Alessandro Albertini

Durante il suo intervento il presidente di Anama ha passato in rassegna tre dei punti programmatici del documento di lavoro, partendo appunto da quello relativo all’istituzione delle Sportello Unico Doganale e dei Controlli – necessario dato che oggi la stessa merce in un aeroporto può subire “anche 15 controlli” – evidenziando la necessità che il risultato dovrà essere quello di una procedura necessariamente digitalizzata.

Rispetto alla digitalizzazione, l’altro punto del terzetto, Albertini ha riconosciuto che in generale il settore sia abbastanza avanti, ma ha anche evidenziato come le spinte alla trasformazione in questa direzione siano colte dagli operatori se frutto di ragioni di mercato (necessità di un cliente o simili), e come invece manchi disponibilità ad affrontare un percorso condiviso in assenza di ritorni economici diretti visibili.
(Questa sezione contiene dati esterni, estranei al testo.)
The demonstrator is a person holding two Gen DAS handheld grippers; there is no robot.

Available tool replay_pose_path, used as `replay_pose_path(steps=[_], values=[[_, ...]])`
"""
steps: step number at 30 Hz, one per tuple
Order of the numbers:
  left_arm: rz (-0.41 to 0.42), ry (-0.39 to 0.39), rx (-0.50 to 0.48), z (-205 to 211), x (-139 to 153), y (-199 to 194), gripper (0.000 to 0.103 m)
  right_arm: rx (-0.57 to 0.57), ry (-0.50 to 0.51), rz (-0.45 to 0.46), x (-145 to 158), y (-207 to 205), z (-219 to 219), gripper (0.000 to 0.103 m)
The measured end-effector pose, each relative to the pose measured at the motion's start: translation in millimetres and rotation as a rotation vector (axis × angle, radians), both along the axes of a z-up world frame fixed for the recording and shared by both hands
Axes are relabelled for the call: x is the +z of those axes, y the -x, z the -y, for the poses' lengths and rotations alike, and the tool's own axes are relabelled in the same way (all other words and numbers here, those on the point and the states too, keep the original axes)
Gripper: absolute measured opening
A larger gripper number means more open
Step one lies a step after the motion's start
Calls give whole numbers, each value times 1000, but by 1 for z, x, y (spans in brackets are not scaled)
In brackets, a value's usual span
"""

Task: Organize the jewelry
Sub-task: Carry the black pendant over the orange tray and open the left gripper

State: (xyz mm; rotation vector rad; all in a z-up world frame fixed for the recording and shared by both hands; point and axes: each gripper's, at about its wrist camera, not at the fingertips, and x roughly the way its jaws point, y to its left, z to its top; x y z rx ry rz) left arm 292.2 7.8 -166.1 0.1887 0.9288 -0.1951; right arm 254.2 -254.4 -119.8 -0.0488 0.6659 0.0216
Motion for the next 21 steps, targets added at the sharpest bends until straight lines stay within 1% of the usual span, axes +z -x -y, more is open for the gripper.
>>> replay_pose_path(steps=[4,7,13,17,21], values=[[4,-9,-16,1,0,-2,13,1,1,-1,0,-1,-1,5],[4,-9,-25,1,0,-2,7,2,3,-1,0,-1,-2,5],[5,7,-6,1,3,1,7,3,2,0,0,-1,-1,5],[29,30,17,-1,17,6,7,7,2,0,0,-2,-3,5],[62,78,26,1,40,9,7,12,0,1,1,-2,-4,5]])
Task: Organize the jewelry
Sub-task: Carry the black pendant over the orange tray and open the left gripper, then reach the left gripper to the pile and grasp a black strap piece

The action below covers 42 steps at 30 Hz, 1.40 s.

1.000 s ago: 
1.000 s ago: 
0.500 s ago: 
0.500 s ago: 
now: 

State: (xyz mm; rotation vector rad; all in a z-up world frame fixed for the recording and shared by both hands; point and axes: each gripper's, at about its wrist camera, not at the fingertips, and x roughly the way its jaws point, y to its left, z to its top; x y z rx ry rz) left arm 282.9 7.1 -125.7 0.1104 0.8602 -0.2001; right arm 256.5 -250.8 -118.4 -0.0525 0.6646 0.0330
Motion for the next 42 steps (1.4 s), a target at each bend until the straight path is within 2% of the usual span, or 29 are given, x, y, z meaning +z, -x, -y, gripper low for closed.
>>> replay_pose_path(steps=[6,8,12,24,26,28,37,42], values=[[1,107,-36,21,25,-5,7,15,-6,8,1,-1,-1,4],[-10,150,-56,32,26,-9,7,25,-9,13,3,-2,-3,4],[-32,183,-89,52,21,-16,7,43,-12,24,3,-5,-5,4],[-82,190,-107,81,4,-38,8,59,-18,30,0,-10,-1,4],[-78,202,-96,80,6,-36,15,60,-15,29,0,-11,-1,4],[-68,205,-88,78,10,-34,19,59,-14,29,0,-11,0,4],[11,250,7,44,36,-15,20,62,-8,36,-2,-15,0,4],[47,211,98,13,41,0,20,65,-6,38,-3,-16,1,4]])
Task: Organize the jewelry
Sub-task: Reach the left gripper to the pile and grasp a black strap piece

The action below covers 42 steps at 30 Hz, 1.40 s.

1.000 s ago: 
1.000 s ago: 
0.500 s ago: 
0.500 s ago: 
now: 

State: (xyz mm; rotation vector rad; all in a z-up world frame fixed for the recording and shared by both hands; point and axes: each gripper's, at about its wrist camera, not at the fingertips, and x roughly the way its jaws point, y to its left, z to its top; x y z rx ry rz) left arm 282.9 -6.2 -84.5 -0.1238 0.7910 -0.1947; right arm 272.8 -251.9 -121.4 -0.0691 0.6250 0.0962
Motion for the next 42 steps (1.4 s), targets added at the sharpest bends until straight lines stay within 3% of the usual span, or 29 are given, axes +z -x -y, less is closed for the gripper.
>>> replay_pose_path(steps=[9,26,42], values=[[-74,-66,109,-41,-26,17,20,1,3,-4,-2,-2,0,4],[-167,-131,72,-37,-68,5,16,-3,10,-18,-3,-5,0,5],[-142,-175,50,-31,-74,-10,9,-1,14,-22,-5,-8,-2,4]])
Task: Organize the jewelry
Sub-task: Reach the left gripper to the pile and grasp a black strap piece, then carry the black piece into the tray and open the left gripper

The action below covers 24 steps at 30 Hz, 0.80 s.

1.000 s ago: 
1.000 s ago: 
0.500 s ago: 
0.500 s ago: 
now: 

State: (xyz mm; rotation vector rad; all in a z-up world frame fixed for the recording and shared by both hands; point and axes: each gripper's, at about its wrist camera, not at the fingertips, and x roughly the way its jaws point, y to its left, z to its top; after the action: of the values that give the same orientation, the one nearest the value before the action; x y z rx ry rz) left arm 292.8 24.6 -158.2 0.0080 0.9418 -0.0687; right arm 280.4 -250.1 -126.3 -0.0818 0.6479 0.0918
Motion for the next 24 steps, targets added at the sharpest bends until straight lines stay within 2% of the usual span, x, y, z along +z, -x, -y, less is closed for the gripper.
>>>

Terzo e ultimo punto all’ordine del giorno sarà poi quello dello sviluppo infrastrutturale delle cargo city degli scali italiani. “Fino a un anno e mezzo fa il cargo non era visto come una opportunità dagli aeroporti, ad esempio non erano stati dedicati grandi interventi alla palazzina merci di Malpensa” ha ricordato Albertini. Il vento come noto è cambiato con il Covid, tanto che secondo il presidente di Anama si può dire che per quel che riguarda lo scalo varesino ci sia “una Sea di prima, e una Sea di adesso”. Oggi la società di gestione dello scalo ha avviato mini-investimenti per la modernizzazione delle infrastrutture e, guardando più in là, gli spedizionieri aerei auspicano che anche il Masterplan 2035 possa essere approvato al più presto.

Restando sulle attività dello scalo milanese, a margine del convegno Albertini si è poi detto fiducioso che situazioni di criticità come quelle che hanno interessato lo scalo lo scorso dicembre “non dovrebbero più verificarsi”, dato che la situazione ha anche avito il merito di generare tra gli operatori la coscienza della di avviare una maggiore collaborazione, che si è sostanziata anche nell’avvio di tavoli di coordinamento ad esempio con Enac.

Quanto alla guerra in Ucraina, secondo il presidente di Anama è possibile che questa abbia un impatto sulle spedizioni aeree perché spingerà gli operatori, alle prese con noli elevati per via degli aumenti del costo del carburante e delle rotte modificate, a dover individuare soluzioni innovative e diverse da quelle precedenti, e potrà comportare una variazione nella tipologia delle merci che se ne serviranno.